AI Article Synopsis

  • The study evaluated the effectiveness of two second-generation trabecular micro-bypass stents in reducing intraocular pressure (IOP) in patients with open-angle glaucoma (OAG) who were on one preoperative medication.
  • Fifty-seven phakic eyes underwent the stent implantation, and significant improvements were observed, including a 42% reduction in mean unmedicated IOP at 12 months, maintaining results at 18 months.
  • The results showed a 100% success rate in achieving at least a 20% IOP reduction without medication, alongside a favorable safety profile.

Article Abstract

Introduction: The study objective was to evaluate the intraocular pressure (IOP) and medication-lowering effect of 2 second-generation trabecular micro-bypass stents in eyes with open-angle glaucoma (OAG) on one preoperative medication.

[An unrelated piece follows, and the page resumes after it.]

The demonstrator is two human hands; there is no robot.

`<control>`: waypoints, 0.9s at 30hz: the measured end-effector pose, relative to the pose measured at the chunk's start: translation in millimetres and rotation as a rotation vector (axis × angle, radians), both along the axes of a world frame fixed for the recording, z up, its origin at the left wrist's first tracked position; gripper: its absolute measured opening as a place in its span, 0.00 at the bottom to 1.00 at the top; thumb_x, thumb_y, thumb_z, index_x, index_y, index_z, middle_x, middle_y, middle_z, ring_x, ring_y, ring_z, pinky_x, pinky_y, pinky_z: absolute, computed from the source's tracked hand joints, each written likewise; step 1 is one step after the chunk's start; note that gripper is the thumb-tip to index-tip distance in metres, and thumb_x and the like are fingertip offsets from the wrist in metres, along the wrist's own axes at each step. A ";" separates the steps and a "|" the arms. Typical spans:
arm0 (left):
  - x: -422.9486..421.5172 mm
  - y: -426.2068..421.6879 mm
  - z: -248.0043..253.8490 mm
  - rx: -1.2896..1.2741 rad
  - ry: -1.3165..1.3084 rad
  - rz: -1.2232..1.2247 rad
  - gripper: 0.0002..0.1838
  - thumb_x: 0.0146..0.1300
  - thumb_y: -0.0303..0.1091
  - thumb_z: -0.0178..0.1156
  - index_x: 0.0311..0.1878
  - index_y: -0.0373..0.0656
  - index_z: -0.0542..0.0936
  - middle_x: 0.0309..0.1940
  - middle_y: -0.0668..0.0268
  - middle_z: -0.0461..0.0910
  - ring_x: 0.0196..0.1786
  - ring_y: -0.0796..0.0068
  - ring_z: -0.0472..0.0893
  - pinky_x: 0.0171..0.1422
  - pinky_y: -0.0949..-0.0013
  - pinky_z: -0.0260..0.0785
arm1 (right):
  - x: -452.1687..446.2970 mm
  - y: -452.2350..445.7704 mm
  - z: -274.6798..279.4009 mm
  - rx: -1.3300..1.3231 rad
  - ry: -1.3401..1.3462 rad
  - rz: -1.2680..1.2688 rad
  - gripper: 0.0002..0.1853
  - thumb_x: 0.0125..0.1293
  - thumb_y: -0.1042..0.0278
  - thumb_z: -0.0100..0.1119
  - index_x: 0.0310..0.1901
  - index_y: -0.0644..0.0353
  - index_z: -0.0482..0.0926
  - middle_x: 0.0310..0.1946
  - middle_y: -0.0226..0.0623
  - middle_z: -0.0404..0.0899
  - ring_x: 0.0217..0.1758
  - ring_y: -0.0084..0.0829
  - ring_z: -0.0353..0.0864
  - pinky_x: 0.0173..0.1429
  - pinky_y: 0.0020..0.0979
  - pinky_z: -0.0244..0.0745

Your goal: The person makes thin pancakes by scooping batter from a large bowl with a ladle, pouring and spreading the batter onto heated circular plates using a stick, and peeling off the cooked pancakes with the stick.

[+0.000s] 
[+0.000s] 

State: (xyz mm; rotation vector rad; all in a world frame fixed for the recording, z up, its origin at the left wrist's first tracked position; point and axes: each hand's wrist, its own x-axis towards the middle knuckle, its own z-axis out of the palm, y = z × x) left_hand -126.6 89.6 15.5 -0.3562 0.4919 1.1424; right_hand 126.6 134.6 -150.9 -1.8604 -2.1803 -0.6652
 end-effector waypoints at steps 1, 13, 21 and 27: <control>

Methods: Fifty-seven qualified phakic eyes with OAG on 1 medication, preoperative medicated IOP of 18-30 mmHg, and preoperative unmedicated (post-washout) IOP of 22-38 mmHg underwent implantation of 2 second-generation trabecular micro-bypass stents in a standalone procedure. Evaluations included IOP, best-corrected visual acuity, medication use, fundus and slit lamp examinations, visual field, cup to disc ratio, pachymetry, and complications and interventions. Subjects have been followed for 18 months, and follow-up is ongoing.

Results: At Month 12 postoperative, 100% of eyes had achieved an IOP reduction ≥20% (100% had IOP ≤18 mmHg and 67% had IOP ≤15 mmHg) without medication versus preoperative unmedicated IOP, and 75% had IOP reduction ≥20% without medication versus preoperative medicated IOP. The Month 12 mean unmedicated IOP had decreased by 42%, to 14.2 ± 1.9 mmHg vs 24.4 ± 1.3 mmHg preoperatively, and this reduction was maintained through 18 months (14.4 ± 2.1 mmHg). A high safety profile was observed.

Conclusion: In this prospective, open-label, single-arm study, the standalone implantation of two second-generation trabecular micro-bypass stents in OAG patients on 1 preoperative medication resulted in IOP reduction to ≤15 mmHg and elimination of medication through 18 months, with favorable safety.

Trial Registration: ClinicalTrials.gov identifier, NCT02868190.

Funding: Glaukos Corporation, San Clemente, CA.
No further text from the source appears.